Shareholders are requested to read the Form and the clarifications furnished hereunder carefully before nominating any person.
Manner of making Nomination
You can make a nomination by filling in and sending us Form 2B singly if you are a sole holder or jointly if you are joint holders. We shall, after verifying your signatures register your nomination and shall intimate you of registration of your nomination.
Individuals Only can Nominate.
The nomination can be made only by individuals holding shares singly or jointly. If the shares are held jointly, all the joint holders will sign the nomination form. Non-individuals including a society, trust, body corporate, partnership firm, karta of Hindu Undivided Family and holder of Power of Attorney cannot nominate.
Advantage of making nomination
Notwithstanding anything contained in any other law or any testamentary disposition or otherwise, in respect of the shares or debentures, where a nomination has been made in accordance with the Companies Act, 1956, the nominee on the death of the shareholder/debenture holder/deposit holder as the case may be of Pidilite Industries Limited, on the death of all the joint holders shall become entitled to the rights in the shares or debentures or deposits to the exclusion of all other persons unless the nomination is revoked.
Number of Nominees
Section 109A(1) provides for the nomination of "a person", Form 2B prescribed for nomination requires the "name and address of the nominee". The view is that only one nomination is allowed to be made per folio. However if the shareholders hold in more than one folio but in different order of names or hold in joint names in more than one folio in different combination of names, then they can appoint different nominees under each folio.
For example, if shareholder "X" and "Y" jointly hold 1000 shares, they can together appoint one nominee. However, if 500 shares are held jointly in the names of X and Y respectively and further 500 shares in the names of Y and X respectively, they can appoint two different nominees for their holdings of 500 shares each. Parents desirous of nominating their children can plan their holdings in such a manner so as to facilitate nomination of their children.
Change in nomination
A shareholder can change the nomination as and when he so desires. However, the rules do not prescribe any specific manner in which the variation or cancellation of the nomination can be made. In the absence of clear guidelines or rules, shareholder can change the nomination by a letter revoking his old nomination and submitting afresh Form 2B for change in nomination.

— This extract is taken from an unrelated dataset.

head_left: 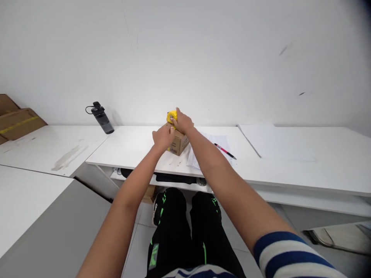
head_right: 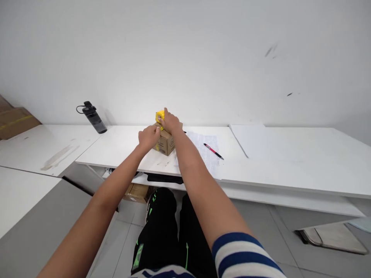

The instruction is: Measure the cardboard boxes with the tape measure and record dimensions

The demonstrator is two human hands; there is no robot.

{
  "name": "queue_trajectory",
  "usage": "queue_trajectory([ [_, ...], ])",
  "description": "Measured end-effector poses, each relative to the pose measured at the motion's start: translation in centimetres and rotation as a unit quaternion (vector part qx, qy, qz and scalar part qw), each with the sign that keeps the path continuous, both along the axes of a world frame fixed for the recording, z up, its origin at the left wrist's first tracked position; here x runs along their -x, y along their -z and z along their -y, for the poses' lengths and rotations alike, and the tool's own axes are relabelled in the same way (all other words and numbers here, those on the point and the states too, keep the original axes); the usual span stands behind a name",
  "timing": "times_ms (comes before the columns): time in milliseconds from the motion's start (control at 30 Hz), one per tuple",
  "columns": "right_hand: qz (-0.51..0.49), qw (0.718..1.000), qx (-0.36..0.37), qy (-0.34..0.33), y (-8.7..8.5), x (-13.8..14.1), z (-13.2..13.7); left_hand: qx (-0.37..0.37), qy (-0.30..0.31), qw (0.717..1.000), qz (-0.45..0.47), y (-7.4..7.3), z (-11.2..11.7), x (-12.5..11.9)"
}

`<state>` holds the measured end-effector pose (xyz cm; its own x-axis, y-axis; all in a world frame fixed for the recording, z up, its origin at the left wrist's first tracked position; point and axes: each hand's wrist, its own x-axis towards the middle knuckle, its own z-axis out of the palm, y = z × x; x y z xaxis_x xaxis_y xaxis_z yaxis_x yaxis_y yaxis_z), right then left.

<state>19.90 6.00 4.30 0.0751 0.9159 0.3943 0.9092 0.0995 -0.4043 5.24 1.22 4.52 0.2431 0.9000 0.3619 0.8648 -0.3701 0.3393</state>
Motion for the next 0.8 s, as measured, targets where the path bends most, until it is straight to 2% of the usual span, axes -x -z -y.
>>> queue_trajectory([
  [100,0.021,1.0,-0.002,-0.015,-0.4,0.1,0.3,0.046,-0.062,0.988,0.135,-1.0,-3.8,-0.3],
  [167,0.029,0.999,-0.001,-0.028,-0.6,0.0,0.3,0.093,-0.121,0.959,0.238,-1.2,-6.4,-0.6],
  [200,0.03,0.999,-0.005,-0.035,-0.7,0.0,0.2,0.107,-0.135,0.95,0.261,-1.1,-7.6,-0.8],
  [267,0.031,0.998,-0.02,-0.048,-0.7,0.0,0.0,0.119,-0.134,0.943,0.281,-0.4,-9.5,-0.8],
  [333,0.035,0.997,-0.025,-0.062,-0.8,0.1,-0.3,0.138,-0.106,0.938,0.301,0.6,-10.7,-0.6],
  [467,0.034,0.997,-0.001,-0.071,-0.9,0.2,-0.9,0.147,-0.021,0.942,0.302,2.2,-11.5,0.2],
  [600,0.023,0.997,0.01,-0.069,-0.8,0.3,-1.1,0.094,0.026,0.953,0.288,2.4,-11.1,0.3],
  [800,0.017,0.997,0.004,-0.074,-0.5,0.1,-0.9,0.132,0.016,0.952,0.274,2.1,-10.8,0.2],
])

Identity of Nominee in case of death of Shareholder
The prescribed Form 2B only provides for the name and address of the nominee. Section 109B(1) provides that the Board may require the nominee to provide and produce such evidence to prove his identity as thought necessary in the opinion of the Board. Without prejudice to the above, the shareholder/debenture holder may also provide the specimen signature of the nominee along with Form 2B.
Shareholders holding shares in joint names
Shareholders holding shares jointly may together nominate a person to whom the shares shall vest in the event of death of all joint holders.
Effect of death of one of the joint holders on nomination
In the event of death of one of the joint holders, the shares get transmitted in the name of the surviving holder. The death of one of the joint holders does not rescind the nomination. Nominee will have title to the shares/debentures/deposits only on the death of all the joint holders.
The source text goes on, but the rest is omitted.